COSA PREVEDE LO IAS 16

Aggiornato all'11.07.2008

Sia nel caso di valutazione al costo che nel caso in cui si applica il metodo della rideterminazione del valore le immobilizzazioni materiali devono essere ammortizzate.

Lo IAS 16 prevede che il valore ammortizzabile di un’attività sia ripartito in base ad un criterio sistematico durante la sua vita utile.

La sistematicità dell’ammortamento non impone l’uso di quote costanti, bensì presuppone che le quote di ammortamento siano determinate sulla base di un piano preordinato.

Il valore ammortizzabile è dato dalla differenza tra il valore contabile del e il valore residuo dello stesso.

Il valore residuo è il valore stimato realizzabile dalla dismissione del bene, al netto dei costi stimati di dismissione, se il bene fosse già al tempo e nella condizione attesa alla fine della sua vita utile. Spesso il valore residuo non è significativo e dunque di esso non si tiene conto nel calcolo delle quote di ammortamento.

La vita utile del bene deve essere determinata tenendo conto:

  • del grado di deterioramento fisico;
  • dell’obsolescenza tecnica a seguito dell’immissione sul mercato di nuove tecnologie;
  • dell’utilizzo che l’impresa prevede;
  • dell’esistenza di vincoli o di restrizioni al suo utilizzo.

Sia il valore residuo che la vita utile del bene devono formare oggetto di revisione almeno a ogni chiusura di esercizio, se le aspettative differiscono dalle precedenti stime.

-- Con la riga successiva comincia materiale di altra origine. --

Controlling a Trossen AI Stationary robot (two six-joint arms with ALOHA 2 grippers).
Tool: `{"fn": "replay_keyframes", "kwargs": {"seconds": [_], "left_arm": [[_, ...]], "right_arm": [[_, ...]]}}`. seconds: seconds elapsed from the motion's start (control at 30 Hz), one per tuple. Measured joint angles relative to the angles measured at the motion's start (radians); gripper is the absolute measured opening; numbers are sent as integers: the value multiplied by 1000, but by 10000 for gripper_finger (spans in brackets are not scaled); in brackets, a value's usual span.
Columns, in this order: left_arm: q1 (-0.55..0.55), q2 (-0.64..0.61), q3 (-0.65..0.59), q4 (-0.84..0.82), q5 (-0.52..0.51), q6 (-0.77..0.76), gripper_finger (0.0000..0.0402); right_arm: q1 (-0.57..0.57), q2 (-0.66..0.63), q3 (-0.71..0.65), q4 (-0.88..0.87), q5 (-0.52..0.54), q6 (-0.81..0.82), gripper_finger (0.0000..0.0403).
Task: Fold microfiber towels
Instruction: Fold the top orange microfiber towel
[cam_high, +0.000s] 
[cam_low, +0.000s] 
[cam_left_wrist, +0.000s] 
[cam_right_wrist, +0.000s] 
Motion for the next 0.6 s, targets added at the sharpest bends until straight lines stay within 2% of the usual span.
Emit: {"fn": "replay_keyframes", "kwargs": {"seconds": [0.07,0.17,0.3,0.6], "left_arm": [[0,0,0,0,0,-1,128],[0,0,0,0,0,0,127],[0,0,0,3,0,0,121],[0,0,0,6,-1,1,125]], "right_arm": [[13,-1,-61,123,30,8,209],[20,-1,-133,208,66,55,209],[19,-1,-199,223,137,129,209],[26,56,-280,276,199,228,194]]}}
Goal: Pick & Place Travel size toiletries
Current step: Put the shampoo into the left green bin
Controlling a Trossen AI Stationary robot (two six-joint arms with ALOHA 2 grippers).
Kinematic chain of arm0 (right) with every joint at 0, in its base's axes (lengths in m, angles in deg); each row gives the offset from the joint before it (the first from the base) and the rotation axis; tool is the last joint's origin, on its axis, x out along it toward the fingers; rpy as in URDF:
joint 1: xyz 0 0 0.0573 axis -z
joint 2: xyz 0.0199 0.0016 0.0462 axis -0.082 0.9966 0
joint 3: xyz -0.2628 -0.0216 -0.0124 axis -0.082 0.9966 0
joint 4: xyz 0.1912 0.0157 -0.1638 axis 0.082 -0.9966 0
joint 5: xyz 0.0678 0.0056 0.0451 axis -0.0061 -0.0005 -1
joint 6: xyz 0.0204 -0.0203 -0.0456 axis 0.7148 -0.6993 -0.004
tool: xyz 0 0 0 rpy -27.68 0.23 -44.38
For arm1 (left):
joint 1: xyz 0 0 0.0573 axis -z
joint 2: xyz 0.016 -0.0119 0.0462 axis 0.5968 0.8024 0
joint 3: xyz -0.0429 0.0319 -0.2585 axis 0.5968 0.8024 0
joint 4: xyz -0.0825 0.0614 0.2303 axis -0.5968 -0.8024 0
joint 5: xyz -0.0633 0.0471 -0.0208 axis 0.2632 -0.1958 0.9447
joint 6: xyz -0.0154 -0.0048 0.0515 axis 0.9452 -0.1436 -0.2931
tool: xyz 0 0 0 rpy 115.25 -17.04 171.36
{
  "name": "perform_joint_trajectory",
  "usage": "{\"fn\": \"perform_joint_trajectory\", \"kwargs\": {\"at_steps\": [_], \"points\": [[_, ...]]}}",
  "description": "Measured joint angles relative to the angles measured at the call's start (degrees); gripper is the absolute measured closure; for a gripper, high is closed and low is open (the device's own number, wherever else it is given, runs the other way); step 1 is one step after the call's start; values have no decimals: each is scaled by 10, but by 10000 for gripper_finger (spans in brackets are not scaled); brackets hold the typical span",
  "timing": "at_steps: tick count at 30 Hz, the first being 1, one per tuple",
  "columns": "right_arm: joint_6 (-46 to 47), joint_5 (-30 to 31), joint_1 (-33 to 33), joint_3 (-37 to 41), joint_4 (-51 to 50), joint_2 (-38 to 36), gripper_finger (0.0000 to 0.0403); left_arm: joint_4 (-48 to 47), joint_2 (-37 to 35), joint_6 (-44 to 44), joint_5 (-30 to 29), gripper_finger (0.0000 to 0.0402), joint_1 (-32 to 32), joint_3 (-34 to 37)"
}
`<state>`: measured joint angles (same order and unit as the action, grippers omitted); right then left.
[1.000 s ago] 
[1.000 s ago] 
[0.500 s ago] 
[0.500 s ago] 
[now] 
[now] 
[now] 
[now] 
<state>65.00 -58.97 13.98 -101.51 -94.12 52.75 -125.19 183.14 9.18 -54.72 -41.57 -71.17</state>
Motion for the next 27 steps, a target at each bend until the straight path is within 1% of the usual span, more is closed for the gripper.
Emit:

Le immobilizzazioni materiali devono essere ammortizzate quando queste sono disponibili all’uso ad esempio a partire dal momento in cui il bene è nel luogo e nelle condizioni necessarie per poter essere utilizzato secondo quanto stabilito dalla direzione aziendale.

L’ammortamento di un’attività cessa quando l’attività è eliminata contabilmente. Quindi, l’ammortamento non cessa quando l’attività diventa inutilizzata o non è più in uso ed è destinata alla dismissione a meno che l’attività non sia completamente ammortizzata.

Lo IAS 16 ammette tre diversi metodi per il calcolo delle quote di ammortamento:

  • il metodo a quote costanti;
  • il metodo a quote proporzionali ai valori residui;
  • il metodo per unità di prodotto.

Il metodo di ammortamento a quote costanti consiste nell’applicare una quota costante durante la vita utile se il valore residuo del bene non cambia.

Il criterio a quote proporzionali ai valori residui comporta una quota di ammortamento decrescente durante la vita utile. Il metodo per unità di prodotto consiste nel calcolare una quota di ammortamento basata sull’utilizzo atteso o sulla produzione ottenuta dal bene.

La scelta tra i diversi metodi deve essere fatta in modo da applicare il metodo che meglio permette di esprimere i benefici economici futuri generati dal bene. Il metodo scelto non deve variare da un esercizio all’altro salvo che non si verifichi un cambiamento nei benefici economici futuri attesi dal bene.